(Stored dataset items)
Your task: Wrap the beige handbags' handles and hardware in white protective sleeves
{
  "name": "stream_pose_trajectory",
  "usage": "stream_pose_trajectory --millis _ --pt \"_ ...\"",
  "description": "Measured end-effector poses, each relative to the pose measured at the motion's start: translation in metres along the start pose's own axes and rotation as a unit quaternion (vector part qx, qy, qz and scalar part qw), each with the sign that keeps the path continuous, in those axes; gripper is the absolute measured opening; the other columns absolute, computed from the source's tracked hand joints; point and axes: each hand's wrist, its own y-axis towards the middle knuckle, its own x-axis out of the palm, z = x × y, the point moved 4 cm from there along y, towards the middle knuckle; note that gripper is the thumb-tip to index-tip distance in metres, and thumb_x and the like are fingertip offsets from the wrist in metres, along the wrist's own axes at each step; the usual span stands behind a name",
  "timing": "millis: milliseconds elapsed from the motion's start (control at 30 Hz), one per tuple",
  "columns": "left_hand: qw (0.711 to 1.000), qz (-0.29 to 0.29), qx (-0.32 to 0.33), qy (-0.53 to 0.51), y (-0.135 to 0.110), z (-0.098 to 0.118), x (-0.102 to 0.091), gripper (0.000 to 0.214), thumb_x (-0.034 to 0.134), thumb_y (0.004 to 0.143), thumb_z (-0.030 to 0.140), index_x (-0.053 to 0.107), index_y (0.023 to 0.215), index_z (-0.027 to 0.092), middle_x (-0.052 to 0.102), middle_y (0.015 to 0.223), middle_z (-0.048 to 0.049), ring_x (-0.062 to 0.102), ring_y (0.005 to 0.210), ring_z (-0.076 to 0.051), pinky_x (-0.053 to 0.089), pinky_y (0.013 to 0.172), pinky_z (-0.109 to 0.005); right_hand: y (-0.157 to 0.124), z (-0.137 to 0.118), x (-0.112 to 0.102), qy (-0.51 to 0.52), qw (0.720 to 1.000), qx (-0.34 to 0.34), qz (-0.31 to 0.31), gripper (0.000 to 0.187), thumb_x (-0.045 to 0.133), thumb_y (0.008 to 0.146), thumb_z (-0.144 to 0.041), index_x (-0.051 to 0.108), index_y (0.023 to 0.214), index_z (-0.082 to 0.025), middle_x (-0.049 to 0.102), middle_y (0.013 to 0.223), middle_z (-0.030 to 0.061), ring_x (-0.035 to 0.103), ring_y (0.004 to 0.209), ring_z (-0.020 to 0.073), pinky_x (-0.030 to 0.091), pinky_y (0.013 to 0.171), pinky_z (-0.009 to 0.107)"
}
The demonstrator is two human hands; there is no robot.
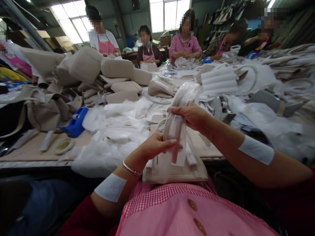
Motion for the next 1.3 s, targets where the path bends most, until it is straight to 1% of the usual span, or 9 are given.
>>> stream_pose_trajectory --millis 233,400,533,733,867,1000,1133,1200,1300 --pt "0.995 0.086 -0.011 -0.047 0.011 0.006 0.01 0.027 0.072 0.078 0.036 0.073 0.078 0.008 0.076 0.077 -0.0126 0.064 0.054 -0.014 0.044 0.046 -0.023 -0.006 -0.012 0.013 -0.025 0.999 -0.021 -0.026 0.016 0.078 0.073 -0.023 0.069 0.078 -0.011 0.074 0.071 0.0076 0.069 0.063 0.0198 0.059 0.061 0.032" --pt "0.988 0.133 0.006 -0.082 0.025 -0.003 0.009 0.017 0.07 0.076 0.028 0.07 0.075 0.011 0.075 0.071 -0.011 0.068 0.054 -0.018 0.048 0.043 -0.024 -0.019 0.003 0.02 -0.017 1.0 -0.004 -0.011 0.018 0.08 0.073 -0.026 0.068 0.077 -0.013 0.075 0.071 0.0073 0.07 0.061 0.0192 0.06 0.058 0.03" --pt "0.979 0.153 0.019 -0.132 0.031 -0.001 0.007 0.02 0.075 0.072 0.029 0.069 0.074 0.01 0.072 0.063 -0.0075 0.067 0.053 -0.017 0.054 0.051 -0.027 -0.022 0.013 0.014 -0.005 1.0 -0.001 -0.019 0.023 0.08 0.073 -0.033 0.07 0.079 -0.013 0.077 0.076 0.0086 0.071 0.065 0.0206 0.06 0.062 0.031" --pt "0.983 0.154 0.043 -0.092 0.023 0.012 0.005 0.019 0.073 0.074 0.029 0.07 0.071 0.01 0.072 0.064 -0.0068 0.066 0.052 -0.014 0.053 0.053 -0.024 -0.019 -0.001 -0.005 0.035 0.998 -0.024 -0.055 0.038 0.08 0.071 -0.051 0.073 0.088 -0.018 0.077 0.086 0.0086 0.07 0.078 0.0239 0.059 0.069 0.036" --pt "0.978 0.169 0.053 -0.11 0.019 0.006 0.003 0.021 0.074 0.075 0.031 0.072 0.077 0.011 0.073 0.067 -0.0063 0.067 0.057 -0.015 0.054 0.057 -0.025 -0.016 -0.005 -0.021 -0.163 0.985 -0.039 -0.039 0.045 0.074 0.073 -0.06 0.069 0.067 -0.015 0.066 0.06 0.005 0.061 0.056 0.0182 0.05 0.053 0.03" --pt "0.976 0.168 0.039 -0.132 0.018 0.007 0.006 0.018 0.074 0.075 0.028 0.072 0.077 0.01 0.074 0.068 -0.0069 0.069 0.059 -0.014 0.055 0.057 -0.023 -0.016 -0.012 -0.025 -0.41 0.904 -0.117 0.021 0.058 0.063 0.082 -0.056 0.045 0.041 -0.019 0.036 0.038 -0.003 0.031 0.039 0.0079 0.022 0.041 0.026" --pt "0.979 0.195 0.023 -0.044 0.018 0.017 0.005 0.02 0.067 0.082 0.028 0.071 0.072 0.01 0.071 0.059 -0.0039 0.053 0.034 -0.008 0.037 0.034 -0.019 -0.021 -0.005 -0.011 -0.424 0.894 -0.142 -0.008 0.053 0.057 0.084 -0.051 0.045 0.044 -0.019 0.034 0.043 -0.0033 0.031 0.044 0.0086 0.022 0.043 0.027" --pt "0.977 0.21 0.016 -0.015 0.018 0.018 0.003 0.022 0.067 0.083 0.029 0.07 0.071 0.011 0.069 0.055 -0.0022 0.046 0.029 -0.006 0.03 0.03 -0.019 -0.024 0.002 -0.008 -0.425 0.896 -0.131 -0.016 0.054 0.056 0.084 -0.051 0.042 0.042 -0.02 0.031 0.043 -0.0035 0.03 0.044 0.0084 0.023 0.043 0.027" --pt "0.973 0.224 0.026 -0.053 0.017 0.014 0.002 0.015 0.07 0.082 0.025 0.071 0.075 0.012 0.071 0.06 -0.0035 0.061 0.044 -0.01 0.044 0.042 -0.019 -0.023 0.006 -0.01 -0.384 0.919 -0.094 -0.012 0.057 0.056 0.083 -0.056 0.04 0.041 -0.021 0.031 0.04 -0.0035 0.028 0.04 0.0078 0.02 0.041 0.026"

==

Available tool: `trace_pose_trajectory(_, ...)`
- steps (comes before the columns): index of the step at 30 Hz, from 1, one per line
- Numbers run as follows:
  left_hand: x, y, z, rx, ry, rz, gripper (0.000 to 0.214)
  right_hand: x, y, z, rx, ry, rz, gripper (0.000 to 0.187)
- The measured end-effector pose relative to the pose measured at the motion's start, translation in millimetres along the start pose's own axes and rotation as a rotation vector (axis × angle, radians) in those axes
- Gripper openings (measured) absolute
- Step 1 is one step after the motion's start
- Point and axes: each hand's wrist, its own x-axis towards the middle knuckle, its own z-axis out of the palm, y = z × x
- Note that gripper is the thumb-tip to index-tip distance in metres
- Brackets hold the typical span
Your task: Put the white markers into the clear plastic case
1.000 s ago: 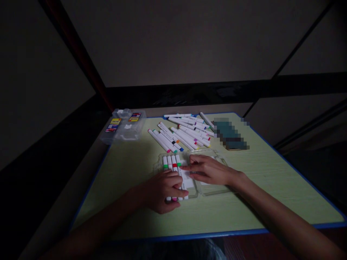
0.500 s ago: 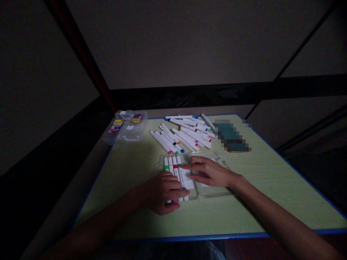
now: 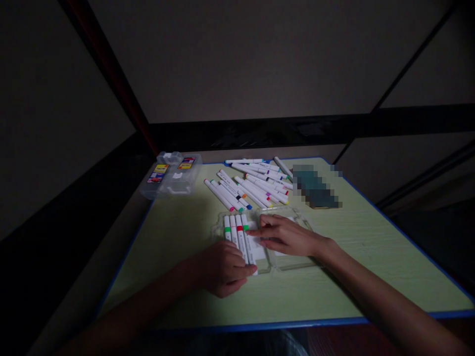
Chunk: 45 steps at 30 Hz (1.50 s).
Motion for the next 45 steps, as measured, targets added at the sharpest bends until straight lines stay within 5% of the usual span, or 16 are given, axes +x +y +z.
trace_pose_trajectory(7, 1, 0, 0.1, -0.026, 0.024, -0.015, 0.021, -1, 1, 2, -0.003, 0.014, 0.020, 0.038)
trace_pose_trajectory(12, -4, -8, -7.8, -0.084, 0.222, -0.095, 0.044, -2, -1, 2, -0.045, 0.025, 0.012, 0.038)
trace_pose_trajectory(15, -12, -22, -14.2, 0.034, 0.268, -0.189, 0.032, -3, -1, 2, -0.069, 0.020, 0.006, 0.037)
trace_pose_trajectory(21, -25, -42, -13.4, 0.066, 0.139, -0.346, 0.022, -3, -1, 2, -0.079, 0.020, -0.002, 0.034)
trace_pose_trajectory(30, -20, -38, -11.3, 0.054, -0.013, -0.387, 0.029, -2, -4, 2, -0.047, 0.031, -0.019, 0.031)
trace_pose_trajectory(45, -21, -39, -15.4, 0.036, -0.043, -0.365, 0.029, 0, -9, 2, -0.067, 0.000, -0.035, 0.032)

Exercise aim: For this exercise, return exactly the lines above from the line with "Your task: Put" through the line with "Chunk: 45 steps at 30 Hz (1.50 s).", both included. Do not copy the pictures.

Solution for this exercise:
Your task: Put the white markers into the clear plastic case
1.000 s ago: 
0.500 s ago: 
now: 
Chunk: 45 steps at 30 Hz (1.50 s).

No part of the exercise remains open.